* [Action item] Each line from the first down to the one containing "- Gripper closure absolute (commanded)" should be returned exactly as it appears below.

* [Provided data]

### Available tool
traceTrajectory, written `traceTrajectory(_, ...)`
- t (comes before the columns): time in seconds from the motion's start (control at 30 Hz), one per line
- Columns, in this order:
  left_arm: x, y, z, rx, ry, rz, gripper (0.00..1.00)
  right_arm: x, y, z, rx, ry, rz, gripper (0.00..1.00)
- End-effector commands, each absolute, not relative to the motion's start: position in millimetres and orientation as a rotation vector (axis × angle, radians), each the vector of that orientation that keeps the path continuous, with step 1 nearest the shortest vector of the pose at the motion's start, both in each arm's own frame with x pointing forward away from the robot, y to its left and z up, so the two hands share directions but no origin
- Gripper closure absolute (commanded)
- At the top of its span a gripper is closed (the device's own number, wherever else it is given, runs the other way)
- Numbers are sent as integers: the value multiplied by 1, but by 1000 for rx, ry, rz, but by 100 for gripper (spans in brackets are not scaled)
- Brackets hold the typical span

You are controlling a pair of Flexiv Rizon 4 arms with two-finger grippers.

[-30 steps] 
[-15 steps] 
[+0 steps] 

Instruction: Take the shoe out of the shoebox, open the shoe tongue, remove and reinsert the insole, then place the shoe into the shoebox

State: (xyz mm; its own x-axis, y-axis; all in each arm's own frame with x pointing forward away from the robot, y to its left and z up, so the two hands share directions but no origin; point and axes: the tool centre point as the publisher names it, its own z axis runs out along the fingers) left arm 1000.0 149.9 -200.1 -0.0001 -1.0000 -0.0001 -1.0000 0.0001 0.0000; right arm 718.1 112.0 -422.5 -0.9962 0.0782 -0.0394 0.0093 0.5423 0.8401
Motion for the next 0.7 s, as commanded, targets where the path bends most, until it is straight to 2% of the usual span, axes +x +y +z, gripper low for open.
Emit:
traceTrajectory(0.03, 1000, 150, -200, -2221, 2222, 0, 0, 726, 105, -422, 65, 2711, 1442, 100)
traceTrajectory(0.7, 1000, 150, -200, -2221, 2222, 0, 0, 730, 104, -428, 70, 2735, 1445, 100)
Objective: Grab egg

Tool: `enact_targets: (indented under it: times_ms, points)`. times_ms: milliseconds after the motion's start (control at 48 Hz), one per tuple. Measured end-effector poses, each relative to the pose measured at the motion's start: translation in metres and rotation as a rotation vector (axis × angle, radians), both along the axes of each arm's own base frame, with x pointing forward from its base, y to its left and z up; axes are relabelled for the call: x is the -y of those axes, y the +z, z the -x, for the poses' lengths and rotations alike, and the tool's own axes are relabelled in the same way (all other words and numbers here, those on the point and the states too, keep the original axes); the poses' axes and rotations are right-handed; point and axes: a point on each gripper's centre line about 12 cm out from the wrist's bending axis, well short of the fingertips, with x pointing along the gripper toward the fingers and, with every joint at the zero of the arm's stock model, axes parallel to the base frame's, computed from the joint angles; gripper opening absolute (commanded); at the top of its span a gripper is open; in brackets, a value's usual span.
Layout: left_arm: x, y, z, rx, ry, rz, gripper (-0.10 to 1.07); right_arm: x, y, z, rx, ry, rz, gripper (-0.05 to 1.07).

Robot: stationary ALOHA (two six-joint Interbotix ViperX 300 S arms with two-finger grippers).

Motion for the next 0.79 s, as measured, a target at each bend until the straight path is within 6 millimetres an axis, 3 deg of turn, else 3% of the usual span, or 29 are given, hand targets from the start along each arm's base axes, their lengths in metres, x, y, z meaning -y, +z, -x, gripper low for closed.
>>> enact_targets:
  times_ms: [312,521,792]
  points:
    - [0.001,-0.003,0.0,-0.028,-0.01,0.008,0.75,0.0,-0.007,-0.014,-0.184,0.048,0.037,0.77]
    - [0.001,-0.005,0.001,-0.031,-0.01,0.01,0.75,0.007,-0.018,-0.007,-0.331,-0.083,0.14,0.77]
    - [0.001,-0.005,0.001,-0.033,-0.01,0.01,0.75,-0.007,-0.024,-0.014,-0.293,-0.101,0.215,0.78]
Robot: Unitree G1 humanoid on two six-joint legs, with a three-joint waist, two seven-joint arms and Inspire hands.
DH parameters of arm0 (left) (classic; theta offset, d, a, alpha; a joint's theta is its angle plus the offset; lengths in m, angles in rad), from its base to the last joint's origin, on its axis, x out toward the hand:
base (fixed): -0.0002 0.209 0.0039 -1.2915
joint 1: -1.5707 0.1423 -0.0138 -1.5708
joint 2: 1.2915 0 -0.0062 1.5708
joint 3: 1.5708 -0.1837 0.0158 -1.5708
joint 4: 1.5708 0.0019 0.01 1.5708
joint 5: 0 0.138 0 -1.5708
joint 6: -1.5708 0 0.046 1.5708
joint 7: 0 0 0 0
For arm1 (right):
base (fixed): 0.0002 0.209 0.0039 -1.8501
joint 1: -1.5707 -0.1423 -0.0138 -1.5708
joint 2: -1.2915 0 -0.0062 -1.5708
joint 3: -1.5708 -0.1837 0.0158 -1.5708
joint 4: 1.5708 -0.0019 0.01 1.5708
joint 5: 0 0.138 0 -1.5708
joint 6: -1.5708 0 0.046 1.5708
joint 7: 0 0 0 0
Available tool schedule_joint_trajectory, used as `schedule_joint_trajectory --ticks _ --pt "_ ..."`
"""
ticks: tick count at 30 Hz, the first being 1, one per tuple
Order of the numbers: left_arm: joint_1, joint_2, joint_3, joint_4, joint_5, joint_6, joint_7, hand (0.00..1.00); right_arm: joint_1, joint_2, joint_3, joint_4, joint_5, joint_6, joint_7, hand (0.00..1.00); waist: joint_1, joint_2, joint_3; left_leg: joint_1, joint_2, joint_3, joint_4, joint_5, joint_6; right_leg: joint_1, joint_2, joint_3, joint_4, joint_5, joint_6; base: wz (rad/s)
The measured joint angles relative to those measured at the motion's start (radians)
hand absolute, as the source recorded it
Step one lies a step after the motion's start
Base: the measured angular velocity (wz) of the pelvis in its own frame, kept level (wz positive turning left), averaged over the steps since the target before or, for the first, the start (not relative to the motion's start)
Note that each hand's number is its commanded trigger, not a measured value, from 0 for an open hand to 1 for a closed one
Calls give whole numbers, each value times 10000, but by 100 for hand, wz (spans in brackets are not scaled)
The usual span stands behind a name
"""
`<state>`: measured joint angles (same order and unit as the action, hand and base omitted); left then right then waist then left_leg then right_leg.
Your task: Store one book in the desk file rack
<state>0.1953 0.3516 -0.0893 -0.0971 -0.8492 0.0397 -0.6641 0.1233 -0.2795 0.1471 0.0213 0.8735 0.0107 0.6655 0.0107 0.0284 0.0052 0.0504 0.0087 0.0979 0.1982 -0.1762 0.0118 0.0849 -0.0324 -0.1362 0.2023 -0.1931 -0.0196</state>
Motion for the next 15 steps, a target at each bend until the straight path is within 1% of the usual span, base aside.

* [Your response]
### Available tool
traceTrajectory, written `traceTrajectory(_, ...)`
- t (comes before the columns): time in seconds from the motion's start (control at 30 Hz), one per line
- Columns, in this order:
  left_arm: x, y, z, rx, ry, rz, gripper (0.00..1.00)
  right_arm: x, y, z, rx, ry, rz, gripper (0.00..1.00)
- End-effector commands, each absolute, not relative to the motion's start: position in millimetres and orientation as a rotation vector (axis × angle, radians), each the vector of that orientation that keeps the path continuous, with step 1 nearest the shortest vector of the pose at the motion's start, both in each arm's own frame with x pointing forward away from the robot, y to its left and z up, so the two hands share directions but no origin
- Gripper closure absolute (commanded)

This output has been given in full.